Data excerpts
☆ ☆ ☆

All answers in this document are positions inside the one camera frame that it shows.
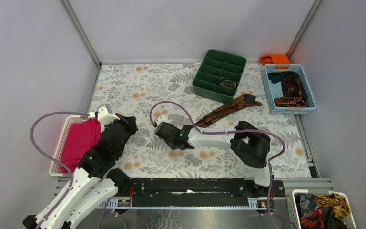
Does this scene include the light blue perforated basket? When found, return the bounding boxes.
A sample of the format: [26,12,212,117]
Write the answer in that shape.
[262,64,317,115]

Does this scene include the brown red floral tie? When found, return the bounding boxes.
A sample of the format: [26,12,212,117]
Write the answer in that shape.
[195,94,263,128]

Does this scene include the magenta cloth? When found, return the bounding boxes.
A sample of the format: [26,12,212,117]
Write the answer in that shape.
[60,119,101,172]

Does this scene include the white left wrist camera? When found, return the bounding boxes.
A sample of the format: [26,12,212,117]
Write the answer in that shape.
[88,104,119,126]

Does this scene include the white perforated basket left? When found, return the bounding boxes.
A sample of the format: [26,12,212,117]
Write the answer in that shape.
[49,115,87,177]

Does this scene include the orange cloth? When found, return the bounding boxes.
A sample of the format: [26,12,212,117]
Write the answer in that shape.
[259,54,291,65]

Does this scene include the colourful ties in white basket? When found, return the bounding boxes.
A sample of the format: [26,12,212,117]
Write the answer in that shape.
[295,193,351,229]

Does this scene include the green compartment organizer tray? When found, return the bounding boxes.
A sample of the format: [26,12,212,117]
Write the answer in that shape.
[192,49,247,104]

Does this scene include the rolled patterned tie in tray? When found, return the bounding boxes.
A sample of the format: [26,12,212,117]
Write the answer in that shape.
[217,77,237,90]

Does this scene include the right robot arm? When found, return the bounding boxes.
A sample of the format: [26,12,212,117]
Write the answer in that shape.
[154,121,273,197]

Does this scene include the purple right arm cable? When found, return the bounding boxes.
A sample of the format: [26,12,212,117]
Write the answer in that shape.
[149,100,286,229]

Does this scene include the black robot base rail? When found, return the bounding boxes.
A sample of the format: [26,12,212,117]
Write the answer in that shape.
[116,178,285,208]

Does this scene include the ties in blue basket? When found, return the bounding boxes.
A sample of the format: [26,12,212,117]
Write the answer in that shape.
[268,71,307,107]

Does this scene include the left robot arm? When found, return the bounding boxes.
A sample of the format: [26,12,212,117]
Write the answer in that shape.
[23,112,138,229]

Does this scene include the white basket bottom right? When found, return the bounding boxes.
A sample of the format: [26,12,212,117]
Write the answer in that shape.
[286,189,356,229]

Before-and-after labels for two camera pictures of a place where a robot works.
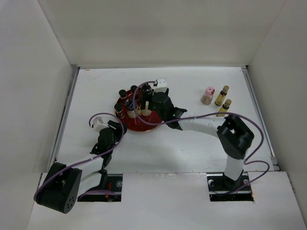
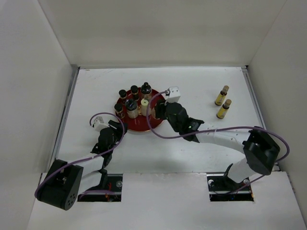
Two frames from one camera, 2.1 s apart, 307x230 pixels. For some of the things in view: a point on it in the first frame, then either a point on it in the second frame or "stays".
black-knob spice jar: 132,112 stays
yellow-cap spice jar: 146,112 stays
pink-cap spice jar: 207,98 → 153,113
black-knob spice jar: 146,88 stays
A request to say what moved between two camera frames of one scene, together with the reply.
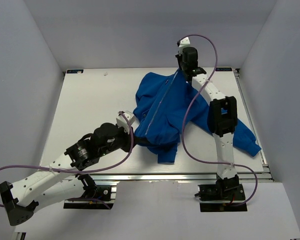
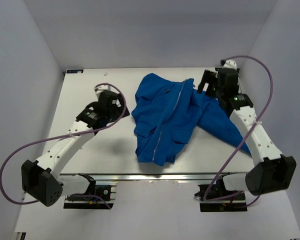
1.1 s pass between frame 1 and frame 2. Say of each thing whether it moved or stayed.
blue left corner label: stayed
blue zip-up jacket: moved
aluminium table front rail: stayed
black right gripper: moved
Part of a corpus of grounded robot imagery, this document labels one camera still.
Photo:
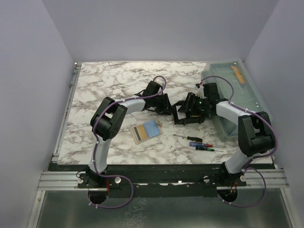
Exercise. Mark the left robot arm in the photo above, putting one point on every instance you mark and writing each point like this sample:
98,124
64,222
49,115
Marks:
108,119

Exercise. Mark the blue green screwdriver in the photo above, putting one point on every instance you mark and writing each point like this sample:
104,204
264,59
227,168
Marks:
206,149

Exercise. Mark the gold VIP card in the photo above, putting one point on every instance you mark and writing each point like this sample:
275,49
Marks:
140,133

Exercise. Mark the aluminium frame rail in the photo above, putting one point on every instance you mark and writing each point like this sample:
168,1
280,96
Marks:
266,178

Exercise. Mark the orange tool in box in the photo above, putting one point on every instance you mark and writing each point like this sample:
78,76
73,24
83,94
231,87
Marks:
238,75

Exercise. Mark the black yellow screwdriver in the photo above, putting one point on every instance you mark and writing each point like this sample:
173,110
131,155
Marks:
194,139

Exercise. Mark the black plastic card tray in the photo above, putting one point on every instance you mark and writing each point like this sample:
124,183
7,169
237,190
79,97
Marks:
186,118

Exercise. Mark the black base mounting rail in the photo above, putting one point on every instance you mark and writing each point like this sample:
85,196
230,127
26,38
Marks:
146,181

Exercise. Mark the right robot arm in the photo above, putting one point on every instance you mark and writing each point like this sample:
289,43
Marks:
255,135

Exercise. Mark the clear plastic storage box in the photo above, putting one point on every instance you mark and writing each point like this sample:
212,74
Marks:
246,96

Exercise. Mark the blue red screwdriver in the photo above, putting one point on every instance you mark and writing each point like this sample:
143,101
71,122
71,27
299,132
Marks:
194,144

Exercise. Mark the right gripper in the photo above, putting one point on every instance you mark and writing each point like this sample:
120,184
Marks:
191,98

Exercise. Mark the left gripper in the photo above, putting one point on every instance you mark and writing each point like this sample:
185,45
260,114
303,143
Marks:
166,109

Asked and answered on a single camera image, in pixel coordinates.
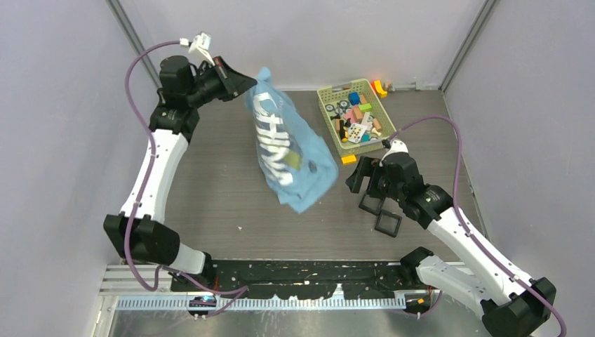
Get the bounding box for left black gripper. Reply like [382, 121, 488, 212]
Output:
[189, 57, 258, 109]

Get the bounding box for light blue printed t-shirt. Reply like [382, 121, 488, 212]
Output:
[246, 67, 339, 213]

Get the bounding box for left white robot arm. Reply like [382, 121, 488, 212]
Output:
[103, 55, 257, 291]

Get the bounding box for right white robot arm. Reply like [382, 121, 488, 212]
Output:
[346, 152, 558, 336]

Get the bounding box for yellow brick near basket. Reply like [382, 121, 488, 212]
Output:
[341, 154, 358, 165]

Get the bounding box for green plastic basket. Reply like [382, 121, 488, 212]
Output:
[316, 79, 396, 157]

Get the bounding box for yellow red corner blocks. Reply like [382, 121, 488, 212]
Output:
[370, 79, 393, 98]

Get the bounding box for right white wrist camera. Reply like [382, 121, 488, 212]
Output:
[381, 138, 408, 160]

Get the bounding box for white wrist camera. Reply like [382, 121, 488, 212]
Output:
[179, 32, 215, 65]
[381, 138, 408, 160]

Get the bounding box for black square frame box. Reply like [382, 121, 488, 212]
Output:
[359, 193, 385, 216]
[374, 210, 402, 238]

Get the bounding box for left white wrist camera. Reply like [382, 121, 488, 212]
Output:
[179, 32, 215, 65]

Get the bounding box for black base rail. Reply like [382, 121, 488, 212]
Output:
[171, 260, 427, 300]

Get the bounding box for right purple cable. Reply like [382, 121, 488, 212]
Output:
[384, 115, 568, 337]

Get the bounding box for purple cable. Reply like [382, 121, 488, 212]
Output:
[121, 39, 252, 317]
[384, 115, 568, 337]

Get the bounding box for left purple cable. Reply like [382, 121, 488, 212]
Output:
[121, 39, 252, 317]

☆ ☆ ☆

— PROBLEM DETAILS —
Once the pictures are removed, print all the remaining data exactly as it stands.

— WRITTEN ANSWER —
All answers in this document are positions inside the one camera frame that it shows.
Does this scene include the light blue perforated basket? When found, return the bounding boxes.
A sample of the format: [26,12,212,117]
Write the answer in that shape.
[262,64,317,115]

Does this scene include the brown red floral tie? When found, return the bounding boxes.
A sample of the format: [26,12,212,117]
Write the answer in that shape.
[195,94,263,128]

Does this scene include the magenta cloth? When found, return the bounding boxes.
A sample of the format: [26,12,212,117]
Write the answer in that shape.
[60,119,101,172]

Does this scene include the white left wrist camera? When found, return the bounding boxes.
A sample of the format: [26,12,212,117]
Write the answer in that shape.
[88,104,119,126]

Does this scene include the white perforated basket left? When found, return the bounding boxes.
A sample of the format: [26,12,212,117]
Write the answer in that shape.
[49,115,87,177]

Does this scene include the orange cloth? When found, return the bounding boxes.
A sample of the format: [26,12,212,117]
Write the answer in that shape.
[259,54,291,65]

Does this scene include the colourful ties in white basket? When found, return the bounding boxes.
A sample of the format: [26,12,212,117]
Write the answer in that shape.
[295,193,351,229]

Does this scene include the green compartment organizer tray? When found, return the bounding boxes.
A sample of the format: [26,12,212,117]
Write the answer in that shape.
[192,49,247,104]

Does this scene include the rolled patterned tie in tray? When found, return the bounding boxes.
A sample of the format: [26,12,212,117]
Write the answer in that shape.
[217,77,237,90]

Does this scene include the right robot arm? When found, return the bounding boxes.
A sample of the format: [26,12,212,117]
Write the answer in that shape.
[154,121,273,197]

Does this scene include the purple right arm cable? When found, return the bounding boxes.
A sample of the format: [26,12,212,117]
Write the answer in that shape.
[149,100,286,229]

Does this scene include the black robot base rail? When found, return the bounding boxes.
A sample of the format: [26,12,212,117]
Write the answer in that shape.
[116,178,285,208]

Does this scene include the ties in blue basket? When found, return the bounding boxes.
A sample of the format: [26,12,212,117]
Write the answer in that shape.
[268,71,307,107]

Does this scene include the left robot arm? When found, return the bounding boxes.
A sample of the format: [26,12,212,117]
Write the answer in that shape.
[23,112,138,229]

Does this scene include the white basket bottom right? When found, return the bounding boxes.
A sample of the format: [26,12,212,117]
Write the answer in that shape.
[286,189,356,229]

Before-and-after labels for two camera pictures of a place where a robot works.
Two frames from one camera, 2.1 s apart, 307x230 pixels. For some of the things in view: a point on it in the first frame, then either a point on it in the second frame or "stays".
black-knob spice jar: 132,112 stays
yellow-cap spice jar: 146,112 stays
pink-cap spice jar: 207,98 → 153,113
black-knob spice jar: 146,88 stays
A request to say what moved between two camera frames of one scene, together with the reply.
1.1 s pass between frame 1 and frame 2. Say of each thing whether it moved or stayed.
blue left corner label: stayed
blue zip-up jacket: moved
aluminium table front rail: stayed
black right gripper: moved
Part of a corpus of grounded robot imagery, this document labels one camera still.
Photo:
Exercise. Mark the left robot arm in the photo above, putting one point on every instance you mark and writing each point like this sample:
98,124
64,222
49,115
Marks:
108,119

Exercise. Mark the blue green screwdriver in the photo above, putting one point on every instance you mark and writing each point like this sample:
104,204
264,59
227,168
Marks:
206,149

Exercise. Mark the gold VIP card in the photo above, putting one point on every instance you mark and writing each point like this sample:
275,49
Marks:
140,133

Exercise. Mark the aluminium frame rail in the photo above, putting one point on every instance you mark and writing each point like this sample:
168,1
280,96
Marks:
266,178

Exercise. Mark the orange tool in box in the photo above, putting one point on every instance you mark and writing each point like this sample:
78,76
73,24
83,94
231,87
Marks:
238,75

Exercise. Mark the black yellow screwdriver in the photo above, putting one point on every instance you mark and writing each point like this sample:
173,110
131,155
Marks:
194,139

Exercise. Mark the black plastic card tray in the photo above, putting one point on every instance you mark and writing each point like this sample:
124,183
7,169
237,190
79,97
Marks:
186,118

Exercise. Mark the black base mounting rail in the photo above, putting one point on every instance you mark and writing each point like this sample:
85,196
230,127
26,38
Marks:
146,181

Exercise. Mark the right robot arm in the photo above, putting one point on every instance you mark and writing each point like this sample:
289,43
Marks:
255,135

Exercise. Mark the clear plastic storage box in the photo above, putting one point on every instance you mark and writing each point like this sample:
212,74
Marks:
246,96

Exercise. Mark the blue red screwdriver in the photo above, putting one point on every instance you mark and writing each point like this sample:
143,101
71,122
71,27
299,132
Marks:
194,144

Exercise. Mark the right gripper in the photo above, putting one point on every instance you mark and writing each point like this sample:
120,184
Marks:
191,98

Exercise. Mark the left gripper in the photo above, putting one point on every instance you mark and writing each point like this sample:
185,45
260,114
303,143
Marks:
166,109

Asked and answered on a single camera image, in pixel coordinates.
Get the bounding box for left black gripper. Reply like [382, 121, 488, 212]
Output:
[189, 57, 258, 109]

Get the bounding box for light blue printed t-shirt. Reply like [382, 121, 488, 212]
Output:
[246, 67, 339, 213]

Get the bounding box for left white robot arm. Reply like [382, 121, 488, 212]
Output:
[103, 55, 257, 291]

Get the bounding box for right white robot arm. Reply like [382, 121, 488, 212]
Output:
[346, 152, 558, 336]

Get the bounding box for yellow brick near basket. Reply like [382, 121, 488, 212]
Output:
[341, 154, 358, 165]

Get the bounding box for green plastic basket. Reply like [382, 121, 488, 212]
Output:
[316, 79, 396, 157]

Get the bounding box for yellow red corner blocks. Reply like [382, 121, 488, 212]
Output:
[370, 79, 393, 98]

Get the bounding box for right white wrist camera. Reply like [382, 121, 488, 212]
Output:
[381, 138, 408, 160]

Get the bounding box for white wrist camera. Reply like [382, 121, 488, 212]
Output:
[179, 32, 215, 65]
[381, 138, 408, 160]

Get the bounding box for black square frame box. Reply like [382, 121, 488, 212]
Output:
[359, 193, 385, 216]
[374, 210, 402, 238]

Get the bounding box for left white wrist camera. Reply like [382, 121, 488, 212]
Output:
[179, 32, 215, 65]

Get the bounding box for black base rail. Reply like [382, 121, 488, 212]
Output:
[171, 260, 427, 300]

Get the bounding box for right purple cable. Reply like [382, 121, 488, 212]
Output:
[384, 115, 568, 337]

Get the bounding box for purple cable. Reply like [382, 121, 488, 212]
Output:
[121, 39, 252, 317]
[384, 115, 568, 337]

Get the bounding box for left purple cable. Reply like [382, 121, 488, 212]
Output:
[121, 39, 252, 317]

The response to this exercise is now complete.